The scenario of chronic HIV‐infected patients with uncontrolled HIV replication is clearly different. After 6 and 12 months of therapy, percentages of CD4+IL‐17+IL‐23R+ and CD4+IL‐17+β7+ populations did not change significantly, even though an undetectable HIV load had been obtained. The absence of modification of peripheral CD4+IL‐17+β7+ cells indicates the continued persistence of microbial translocation and monocyte activation. A more prolonged period of HIV undetectability is unlikely to modify the inability to normalize the Th17 population.
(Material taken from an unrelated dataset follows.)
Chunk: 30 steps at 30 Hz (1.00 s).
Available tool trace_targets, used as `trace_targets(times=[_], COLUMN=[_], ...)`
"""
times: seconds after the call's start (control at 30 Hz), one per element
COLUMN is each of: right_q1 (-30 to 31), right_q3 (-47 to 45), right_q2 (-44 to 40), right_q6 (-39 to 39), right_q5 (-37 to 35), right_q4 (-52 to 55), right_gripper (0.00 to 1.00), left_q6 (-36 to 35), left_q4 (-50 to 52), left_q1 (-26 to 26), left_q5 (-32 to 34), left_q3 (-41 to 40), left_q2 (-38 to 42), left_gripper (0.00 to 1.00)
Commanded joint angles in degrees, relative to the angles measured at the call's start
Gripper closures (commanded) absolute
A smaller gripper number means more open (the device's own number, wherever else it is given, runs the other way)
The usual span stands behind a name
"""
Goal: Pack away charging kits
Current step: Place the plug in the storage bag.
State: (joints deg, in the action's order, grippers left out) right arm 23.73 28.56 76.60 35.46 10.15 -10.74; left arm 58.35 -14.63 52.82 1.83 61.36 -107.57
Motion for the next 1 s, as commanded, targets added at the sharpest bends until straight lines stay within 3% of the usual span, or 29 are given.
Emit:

Effectively, we have demonstrated that percentages of CD4+IL‐17+IL‐23R+ and CD4+IL‐17+β7+ populations and serum levels of LBP, sCD14 and IL‐6 in chronic HIV‐infected patients with undetectable HIV load for a median of 44 months were similar to those observed in chronic HIV‐infected patients with detectable HIV load at baseline after 12 months of ART.

Patients in which ART initiation is retarded do not attain a normal intestinal lymphoid structure or epithelial barrier integrity 30. CD4+ T cells in the small intestine mucosa remain depleted, despite the subjects being on effective ART for more than 5 years 31, 32, 33. In other words, partial reconstitution of the gut mucosal barrier cannot be obtained if patients begin ART after more than 6 months of evolution of an HIV infection 29, 30, probably because of the deficient expression of intestinal homing markers by Th17 cells, such as those detected in the present work.

In conclusion, our data demonstrate that early initiation of ART helps to increase Th17 cells with ability to homing on the intestinal mucosa and to partially restore gut mucosal homeostasis. These results provide a rationale for initiating ART during the acute phase of HIV infection.

Ethics approval and consent to participate

Approval for the study was granted by the Ethics and Medical Research Committee of the Hospital Universitario ‘Puerta del Mar’, Cádiz, Spain.

Disclosures

The authors declare they have no competing interests.

Acknowledgements

This work was supported by the Instituto de Salud Carlos III, Spain (Grant number PI14/01779).